According to Ernst & Young Middle East hotel benchmark survey, the occupancy rate in Beirut’s 4- and 5-star hotels slipped to an all-time low of 28% by February 2020, down from last year’s registered 65% during the same period.
In fact, the first coronavirus case in Lebanon surfaced on February 21st 2020. Within a week, the government imposed entry restrictions for travelers from affected countries, including Iran, China, France and Italy. Moreover, the pandemic had already hit other countries, namely Lebanon’s Arab neighboring states (including but not limited to Dubai, KSA, Bahrain) which historically composed the bulk of tourism and tourist spending for the Lebanese hospitality sector. Therefore, by February 2020, Arab as well as non-Arab states had already imposed tight travel restrictions and/or halted airport activity altogether, in attempts to curb COVID-19. Shortly later, Lebanon followed suit, shutting all airport activity, to-date.
As a result, Beirut’s occupancy rates suffered the most in the region, and so did the Average room rate and Rooms yield which slumped from $192 and $125 by Feb. 2019, to unprecedented lows of $130 and $36 by Feb. 2020, respectively.

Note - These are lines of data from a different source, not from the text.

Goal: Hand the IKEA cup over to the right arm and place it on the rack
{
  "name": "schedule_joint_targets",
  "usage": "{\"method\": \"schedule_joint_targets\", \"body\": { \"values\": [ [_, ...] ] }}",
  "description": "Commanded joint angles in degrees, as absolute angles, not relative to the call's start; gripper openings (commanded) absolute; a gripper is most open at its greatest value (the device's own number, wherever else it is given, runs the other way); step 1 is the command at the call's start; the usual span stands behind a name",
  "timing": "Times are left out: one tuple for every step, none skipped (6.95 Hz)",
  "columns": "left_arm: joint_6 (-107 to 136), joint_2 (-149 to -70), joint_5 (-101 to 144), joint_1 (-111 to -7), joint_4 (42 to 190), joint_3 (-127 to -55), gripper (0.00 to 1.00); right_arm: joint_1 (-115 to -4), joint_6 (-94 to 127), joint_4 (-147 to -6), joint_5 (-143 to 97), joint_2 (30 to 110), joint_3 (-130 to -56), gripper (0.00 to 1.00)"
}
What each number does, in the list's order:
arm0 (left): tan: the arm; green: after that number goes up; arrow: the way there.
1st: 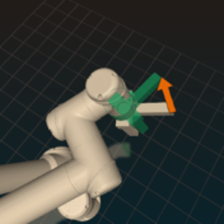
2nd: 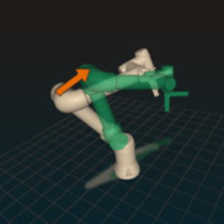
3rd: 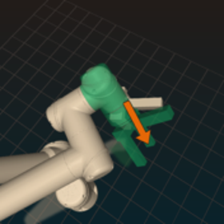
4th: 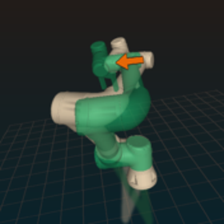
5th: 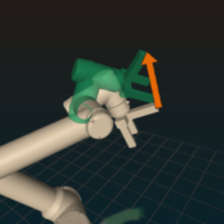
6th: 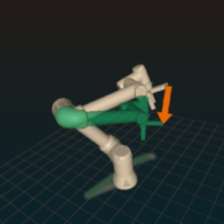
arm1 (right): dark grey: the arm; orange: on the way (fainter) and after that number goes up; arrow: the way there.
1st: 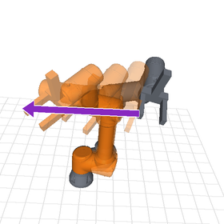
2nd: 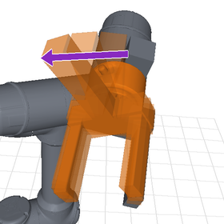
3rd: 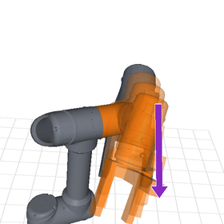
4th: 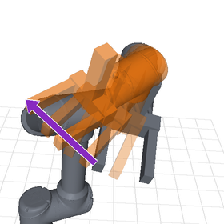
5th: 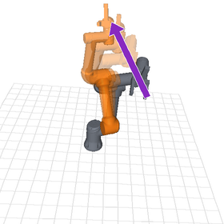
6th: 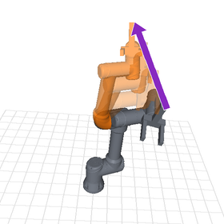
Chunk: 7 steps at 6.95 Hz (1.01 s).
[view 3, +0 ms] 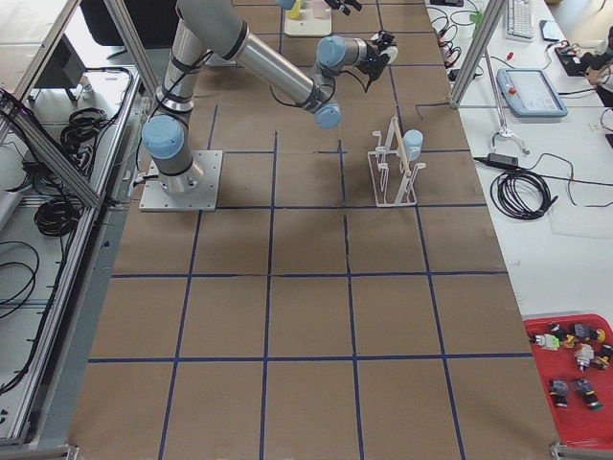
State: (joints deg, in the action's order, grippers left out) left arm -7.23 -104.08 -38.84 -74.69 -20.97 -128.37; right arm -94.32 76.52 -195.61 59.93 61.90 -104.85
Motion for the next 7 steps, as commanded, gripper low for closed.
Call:
{"method": "schedule_joint_targets", "body": {
  "values": [
    [-7.8,-95.5,-47.5,-74.6,-0.4,-126.5,0.98,-89.4,59.2,-195.6,60.3,63.5,-104.6,0.35],
    [-7.8,-92.7,-52.9,-75.4,11.8,-123.1,0.98,-87.2,50.1,-195.7,60.6,63.7,-104.7,0.32],
    [-7.8,-92.5,-57.1,-76.4,21.4,-119.3,0.98,-85.2,40.4,-196.3,60.6,64.2,-104.8,0.31],
    [-7.7,-92.6,-63.5,-79.2,31.2,-114.7,0.98,-83.3,31.9,-196.3,60.6,64.7,-104.8,0.31],
    [-6.9,-92.6,-71.1,-82.7,44.9,-107.5,0.98,-81.3,24.5,-196.6,60.5,64.7,-104.8,0.31],
    [-5.5,-93.4,-78.4,-85.7,60.0,-99.2,0.98,-79.3,19.1,-199.7,60.5,64.7,-104.8,0.31],
    [-3.1,-93.7,-80.7,-87.0,71.3,-93.3,0.98,-76.8,11.9,-201.3,60.5,64.5,-104.9,0.31]
  ]
}}
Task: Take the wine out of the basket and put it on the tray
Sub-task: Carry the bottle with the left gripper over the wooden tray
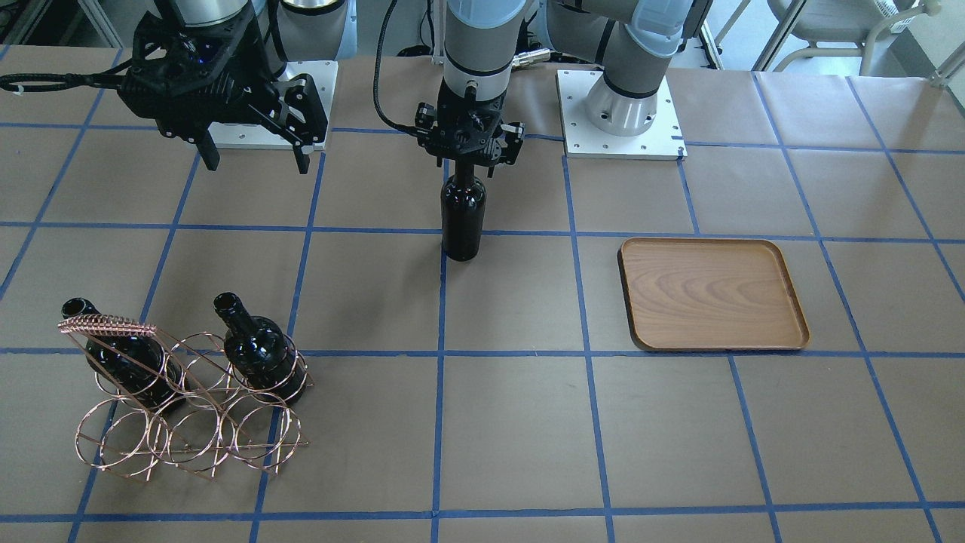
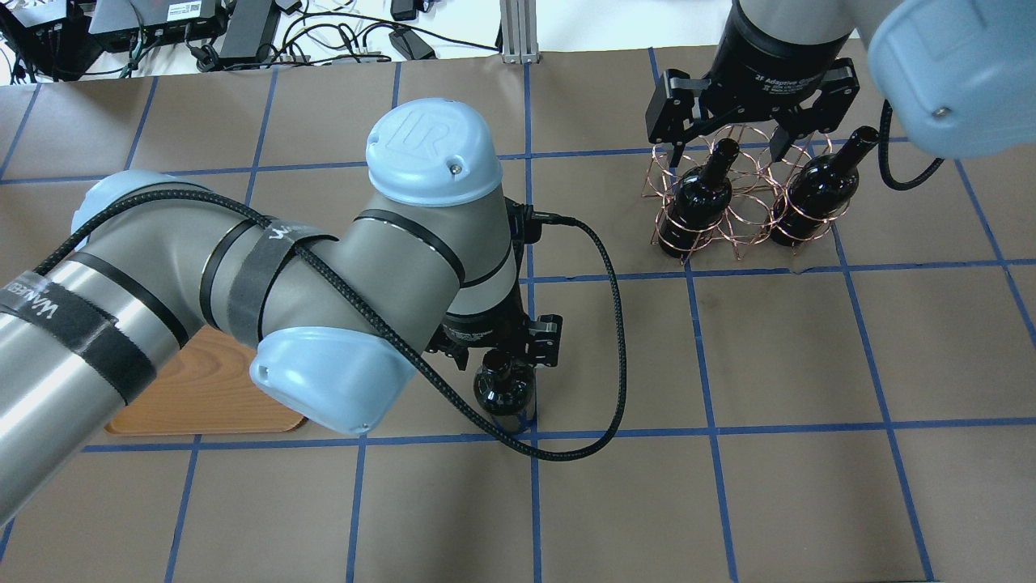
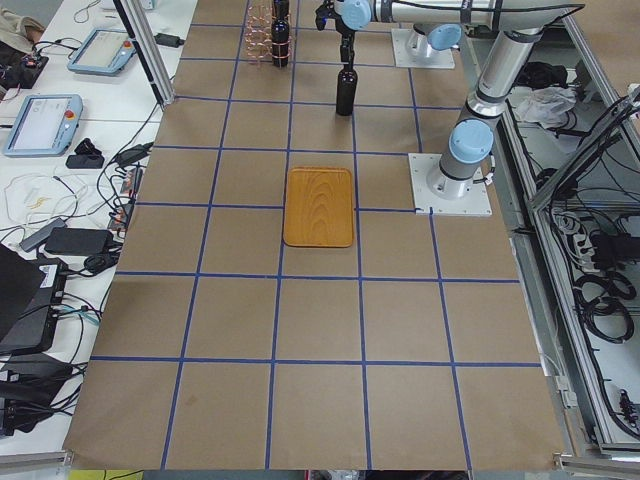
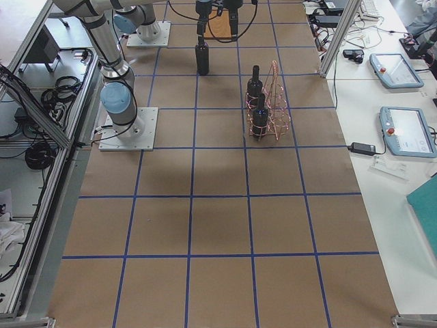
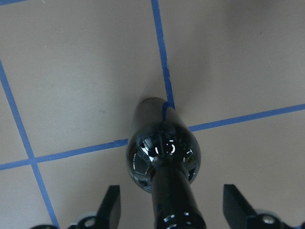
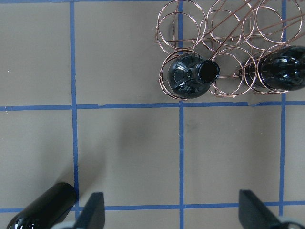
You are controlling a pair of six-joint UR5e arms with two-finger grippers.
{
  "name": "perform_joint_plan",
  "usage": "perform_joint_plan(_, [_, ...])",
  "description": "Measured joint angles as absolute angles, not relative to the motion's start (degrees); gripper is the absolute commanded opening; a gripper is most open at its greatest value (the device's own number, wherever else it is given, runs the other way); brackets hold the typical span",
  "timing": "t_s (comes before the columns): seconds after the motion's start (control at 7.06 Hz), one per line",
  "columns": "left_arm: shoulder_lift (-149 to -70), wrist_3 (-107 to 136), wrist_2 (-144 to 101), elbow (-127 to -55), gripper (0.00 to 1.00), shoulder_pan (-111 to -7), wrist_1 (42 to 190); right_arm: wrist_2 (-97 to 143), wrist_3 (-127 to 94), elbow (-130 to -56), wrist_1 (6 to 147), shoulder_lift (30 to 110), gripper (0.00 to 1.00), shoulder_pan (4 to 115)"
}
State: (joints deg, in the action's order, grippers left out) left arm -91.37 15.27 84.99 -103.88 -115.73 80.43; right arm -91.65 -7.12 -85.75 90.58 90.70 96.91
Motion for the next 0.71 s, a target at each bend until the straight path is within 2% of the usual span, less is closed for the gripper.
perform_joint_plan(0.71, [-91.71,14.24,85.13,-102.66,0.00,-115.50,81.11,-91.58,-7.12,-85.78,90.61,90.70,1.00,96.94])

The impact on Lebanon’s hospitality sector was dramatic, but it was also expected knowing the country was already grappling with civil protests and an economic-financial crisis since October 2019.
On a regional level, the occupancy rates in Dubai overall fell by 3.4 percentage points (pp) year-to-date (YTD) to 82%. By the same token, the Average room rate and Room yields fell by 12.6 pp and 16 pp to stand at $239 and $196, respectively by February 2020. In a nutshell, the slump in Dubai’s hospitality sector is partly attributed to the COVID-19 disruptions and the associated travel restrictions imposed. Nonetheless, the sector’s performance was also deeply impacted by the decline in the number of Chinese tourists to the country, noting these last constitute the largest source market for Dubai.
In its turn Muscat, Oman’s capital, witnessed notable drops across the board. The city’s hotel occupancy rate decreased by 3.2 pp YTD to 65% by Feb. 2020. Accordingly, the Average room rate and Rooms yield fell by 12.8 pp and 16.8 pp to $139 and $91, respectively, over the same period.
Meanwhile, Bahrain’s Manama city managed to maintain its occupancy rate by Feb. 2020 at 53%, similar to the rate recorded during the same period last year. Nevertheless, the Average room rate and Rooms yield recorded notable declines of 5.8 pp each, to stand at $146 and $77, respectively. The subdued performance can be tightly linked to the national response that entailed travel freezes to limit the spread of the disease and multiple event cancellations.